>>>

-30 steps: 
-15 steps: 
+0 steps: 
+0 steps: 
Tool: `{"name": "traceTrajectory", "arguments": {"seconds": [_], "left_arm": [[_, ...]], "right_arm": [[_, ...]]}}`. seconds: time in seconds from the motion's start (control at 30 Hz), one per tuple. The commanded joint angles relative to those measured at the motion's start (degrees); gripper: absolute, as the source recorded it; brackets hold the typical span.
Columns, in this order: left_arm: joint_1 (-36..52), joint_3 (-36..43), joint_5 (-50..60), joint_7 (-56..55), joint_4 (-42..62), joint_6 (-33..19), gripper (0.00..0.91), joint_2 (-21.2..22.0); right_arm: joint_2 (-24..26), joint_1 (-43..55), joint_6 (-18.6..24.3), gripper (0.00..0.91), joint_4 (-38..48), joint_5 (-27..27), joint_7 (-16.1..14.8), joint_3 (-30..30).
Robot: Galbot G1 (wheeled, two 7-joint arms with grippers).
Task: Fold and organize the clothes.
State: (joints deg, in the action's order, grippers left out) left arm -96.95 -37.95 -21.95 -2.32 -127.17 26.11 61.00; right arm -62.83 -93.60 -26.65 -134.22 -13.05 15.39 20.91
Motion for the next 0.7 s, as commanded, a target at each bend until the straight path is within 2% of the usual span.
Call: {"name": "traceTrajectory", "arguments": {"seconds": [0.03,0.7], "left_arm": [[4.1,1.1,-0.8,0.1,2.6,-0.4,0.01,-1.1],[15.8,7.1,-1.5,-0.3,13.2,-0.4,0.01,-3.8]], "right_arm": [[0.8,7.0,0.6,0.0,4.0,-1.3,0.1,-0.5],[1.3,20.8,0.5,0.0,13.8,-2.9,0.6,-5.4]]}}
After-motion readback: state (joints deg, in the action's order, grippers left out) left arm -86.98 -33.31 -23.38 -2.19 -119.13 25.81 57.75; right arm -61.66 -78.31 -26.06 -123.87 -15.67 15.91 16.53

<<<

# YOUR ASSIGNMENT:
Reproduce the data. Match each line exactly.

# ANSWER TO THE PROBLEM:
-30 steps: 
-15 steps: 
+0 steps: 
+0 steps: 
Tool: `{"name": "traceTrajectory", "arguments": {"seconds": [_], "left_arm": [[_, ...]], "right_arm": [[_, ...]]}}`. seconds: time in seconds from the motion's start (control at 30 Hz), one per tuple. The commanded joint angles relative to those measured at the motion's start (degrees); gripper: absolute, as the source recorded it; brackets hold the typical span.
Columns, in this order: left_arm: joint_1 (-36..52), joint_3 (-36..43), joint_5 (-50..60), joint_7 (-56..55), joint_4 (-42..62), joint_6 (-33..19), gripper (0.00..0.91), joint_2 (-21.2..22.0); right_arm: joint_2 (-24..26), joint_1 (-43..55), joint_6 (-18.6..24.3), gripper (0.00..0.91), joint_4 (-38..48), joint_5 (-27..27), joint_7 (-16.1..14.8), joint_3 (-30..30).
Robot: Galbot G1 (wheeled, two 7-joint arms with grippers).
Task: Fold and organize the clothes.
State: (joints deg, in the action's order, grippers left out) left arm -96.95 -37.95 -21.95 -2.32 -127.17 26.11 61.00; right arm -62.83 -93.60 -26.65 -134.22 -13.05 15.39 20.91
Motion for the next 0.7 s, as commanded, a target at each bend until the straight path is within 2% of the usual span.
Call: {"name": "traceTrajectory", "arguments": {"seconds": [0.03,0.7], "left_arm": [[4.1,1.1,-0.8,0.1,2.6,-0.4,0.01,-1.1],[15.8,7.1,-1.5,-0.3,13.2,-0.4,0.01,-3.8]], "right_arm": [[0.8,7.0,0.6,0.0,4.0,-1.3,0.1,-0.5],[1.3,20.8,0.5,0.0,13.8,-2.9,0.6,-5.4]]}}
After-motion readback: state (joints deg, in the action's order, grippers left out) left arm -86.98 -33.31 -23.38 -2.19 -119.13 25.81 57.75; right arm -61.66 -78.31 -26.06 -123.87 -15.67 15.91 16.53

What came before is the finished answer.